This story originally appeared in The Detroit News on July 7, 2022, is reprinted with the permission of The Detroit News
A state commission has asked Enbridge Energy to provide more information about its controversial plan to build the Line 5 oil and gas tunnel below the Straits of Mackinac.
The three-person Michigan Public Service Commission on Thursday agreed unanimously to reopen Enbridge’s 2020 request to replace or relocate the segment of Line 5 under the straits. The aim is “to develop a full and complete record on a number of issues including, specifically tunnel engineering and safety and the safety of the current dual pipelines” before deciding whether to approve the company’s plan, commission Chair Dan Scripps said.
“This has been an extensive process,” Scripps said. “We want to make sure that we get it right and that is the rationale behind reopening the record for the development of additional information in this matter.”
Sean McBrearty, Clean Water Action Michigan legislative and policy director, praised the commission’s decision to seek more information as prudent considering what he described as Enbridge’s “abysmal” safety record, which includes the 2010 Line 6B oil spill into a Kalamazoo River tributary.
McBrearty pointed to concerns from engineers and federal pipeline safety officials about the risk of explosion posed by operating a pipeline in a confined space with complex geology.
He encouraged commissioners to uncover “the risks of explosion not only after construction, and the risks of attempted maintenance in a confined space like this, but also… the risks of explosion during construction.”
Enbridge will continue to work with commissioners to address their questions about the relocation of Line 5 into the tunnel, company spokesman Ryan Duffy said in a statement after the meeting.
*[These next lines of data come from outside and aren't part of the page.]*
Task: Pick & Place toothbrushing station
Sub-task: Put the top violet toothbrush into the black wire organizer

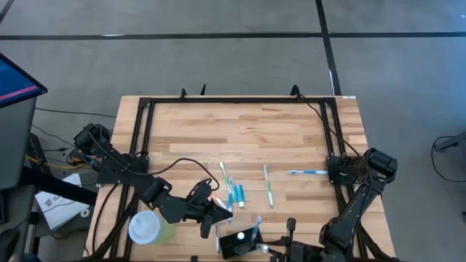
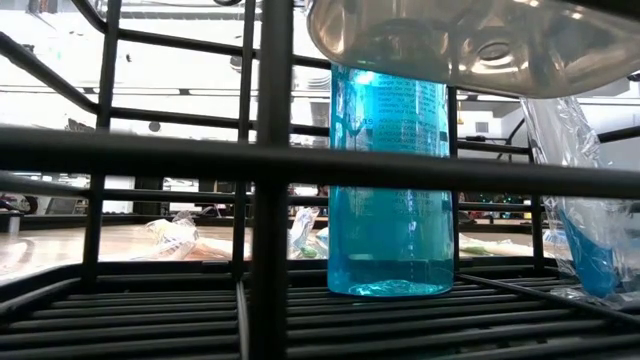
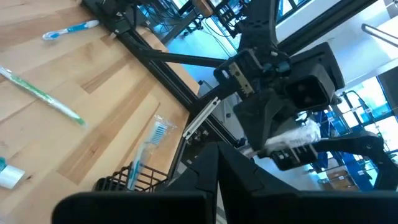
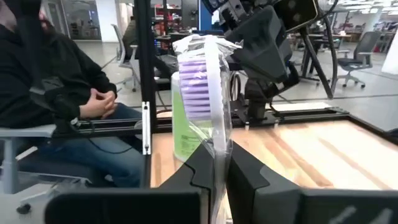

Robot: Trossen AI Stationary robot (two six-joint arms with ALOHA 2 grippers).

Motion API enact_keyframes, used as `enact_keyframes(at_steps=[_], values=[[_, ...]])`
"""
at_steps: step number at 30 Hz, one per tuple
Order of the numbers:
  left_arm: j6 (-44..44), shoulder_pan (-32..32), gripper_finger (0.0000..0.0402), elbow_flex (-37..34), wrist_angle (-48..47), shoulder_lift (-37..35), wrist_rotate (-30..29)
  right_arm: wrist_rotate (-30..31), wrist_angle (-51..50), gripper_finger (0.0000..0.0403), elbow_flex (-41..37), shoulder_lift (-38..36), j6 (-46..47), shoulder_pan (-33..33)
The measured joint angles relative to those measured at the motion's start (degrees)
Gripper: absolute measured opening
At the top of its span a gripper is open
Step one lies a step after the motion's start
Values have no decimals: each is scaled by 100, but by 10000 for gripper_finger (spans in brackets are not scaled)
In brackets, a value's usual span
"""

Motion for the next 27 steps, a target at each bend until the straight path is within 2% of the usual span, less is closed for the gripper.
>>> enact_keyframes(at_steps=[5, 9, 21, 27], values=[[-2, 0, 0, 0, 1, 0, 0, 346, -578, 17, -46, 1, 597, 14], [-22, 0, 0, 0, 2, 0, 0, 394, -798, 17, -46, -4, 930, -38], [-138, 2, 0, 0, 4, 0, 2, 355, -152, 17, -43, 636, 1112, -55], [-137, 2, 0, 0, 6, 0, 2, 354, -307, 17, -46, 641, 1115, -76]])
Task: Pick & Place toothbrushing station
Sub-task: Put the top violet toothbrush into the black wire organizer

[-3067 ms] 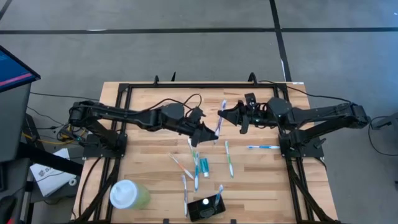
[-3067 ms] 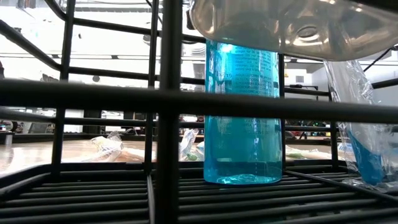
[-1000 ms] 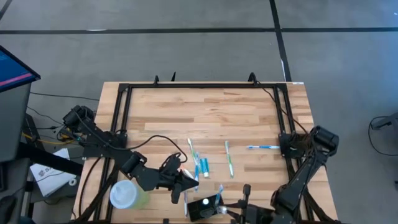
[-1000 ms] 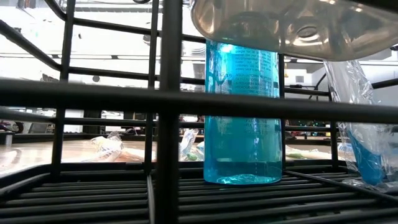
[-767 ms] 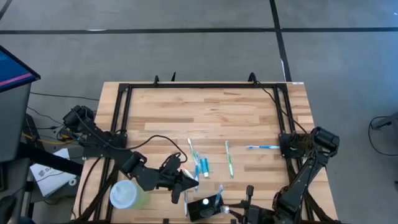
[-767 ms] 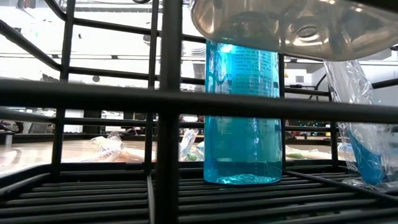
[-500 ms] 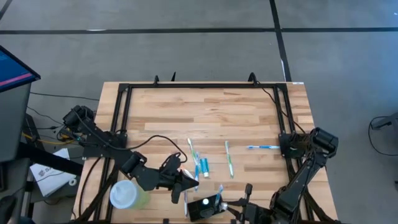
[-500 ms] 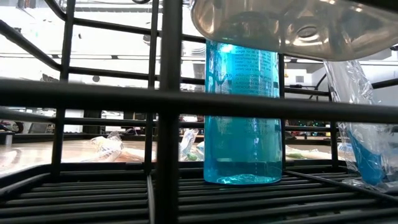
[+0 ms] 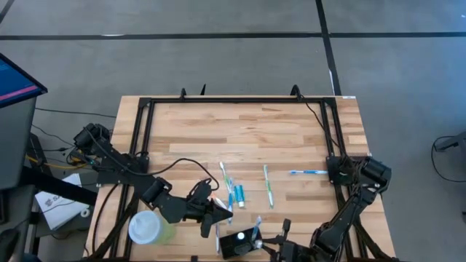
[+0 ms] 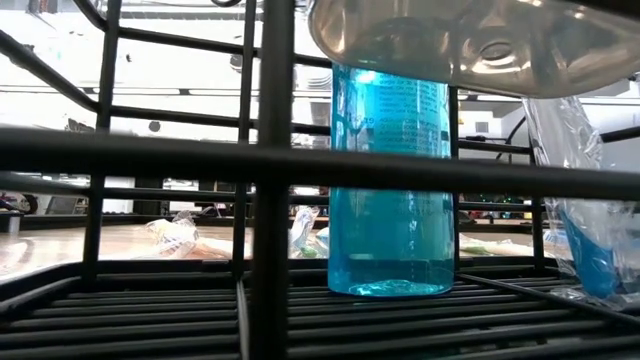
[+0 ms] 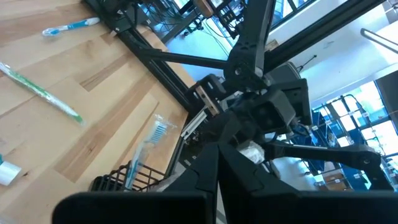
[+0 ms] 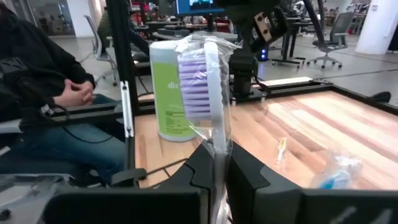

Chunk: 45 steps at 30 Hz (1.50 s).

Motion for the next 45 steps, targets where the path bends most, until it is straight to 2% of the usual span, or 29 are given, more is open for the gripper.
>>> enact_keyframes(at_steps=[7, 16, 24, 36, 45], values=[[-13, 0, 0, 0, 0, 0, 0, -95, -181, 17, -51, 219, 639, -117], [-55, 2, 0, 2, 13, 0, 2, -87, -564, 17, -55, 297, 876, -158], [-126, 35, 0, 2, 17, 0, 2, -133, -1431, 18, -55, 297, 2007, -187], [-142, 94, 0, 2, 22, 0, 4, -476, -1571, 20, -55, 297, 2248, -267], [-145, 94, 0, 2, 31, 0, 4, -554, -1647, 65, -55, 297, 2261, -286]])
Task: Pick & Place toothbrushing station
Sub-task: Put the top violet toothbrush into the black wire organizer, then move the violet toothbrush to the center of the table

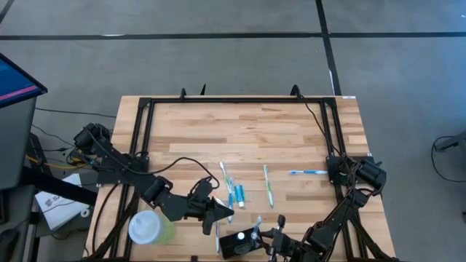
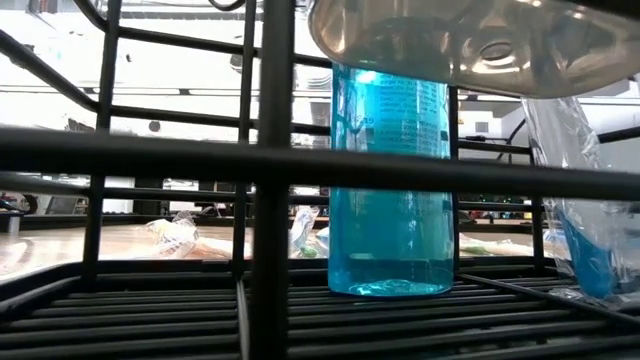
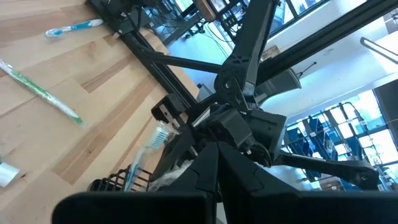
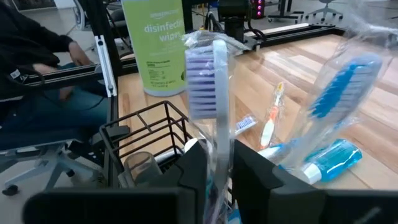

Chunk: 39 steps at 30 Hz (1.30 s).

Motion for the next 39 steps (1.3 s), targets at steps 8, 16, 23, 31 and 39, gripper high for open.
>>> enact_keyframes(at_steps=[8, 16, 23, 31, 39], values=[[0, 0, 0, 0, 17, 0, 0, -16, 50, 120, 0, -2, 4, -10], [0, 0, 0, 0, 20, 0, 0, -39, 257, 192, 43, -7, 2, 69], [0, 0, 0, 0, 23, 0, 0, -346, 284, 223, 194, -22, -11, 133], [1, 0, 0, 0, 21, 0, 0, -858, -266, 221, 428, -135, 466, 235], [95, 0, 0, 0, 14, 0, -9, -1385, -2016, 221, 625, -633, 1327, 211]])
He contended the existing pipelines and tunnel plan are safe.
“Most notably, the MPSC decision today to continue Enbridge’s application review process has no impact on the existing pipelines across the Straits,” Duffy said. “Line 5 continues to operate safely in accordance with all federal safety standards administered by the Pipeline and Hazardous Materials Safety Commission. The ongoing operation of Line 5 also remains protected by the Transit Pipelines Treaty, which was entered by the U.S. and Canadian Governments.”
The people who spoke during the commission’s public comment period largely praised commissioners for seeking more information about the tunnel project.
Nathan Wright, a tribal member of the Sault Ste. Marie Tribe of Chippewa Indians, said the risk posed by the entire Line 5, not just the portion through the Straits of Mackinac, threatens the region’s environment as well as indigenous communities’ abilities to harvest fish and plants.
“We need to do a full, complete stop on this,” Wright said. “Ultimately, this is going to affect everyone’s rights to enjoy our lands.”
Business groups including the Michigan Chamber of Commerce and Michigan Manufacturers Association both voiced support for the tunnel project in emailed statements after the hearing.
“We fully agree that it’s essential all information is transparent and available, though do believe an extensive record of clear documentation denoting sound science exists,” Michigan Chamber of Commerce President Jim Holcomb said. “It’s time to move forward as quickly as possible to ensure our energy future, position us for economic prosperity and provide the best protection of our Great Lakes.”
Line 5 starts in Superior, Wisconsin and ends in Sarnia, Canada, carrying 22.7 million gallons a day of oil and natural gas liquids. A pair of pipelines carry the fuels through a 4.5-mile stretch of the Straits of Mackinac.
Opponents say it is dangerously aging infrastructure that threatens to rupture and damage the safety and health of a wide swath of the Great Lakes.
Enbridge officials contend its plan to build a tunnel will make that stretch of Line 5 safer than the current pipelines and would be safer than other methods of oil and gas transport. Environmental groups say the tunnel plan is also risky and would further the region’s dependence on fossil fuels that cause climate change.
Enbridge struck the tunnel deal with former Gov. Rick Snyder in late 2018.
Gov. Gretchen Whitmer and Attorney General Dana Nessel, both Democrats who took office Jan. 1, 2019, have fought against the plan, arguing the pipelines violate the state’s public trust and will likely pollute the state’s waters.
The commission does not have the final say in the tunnel’s fate. The U.S. Army Corps of Engineers is still working on an environmental impact statement for its permit review of the tunnel project.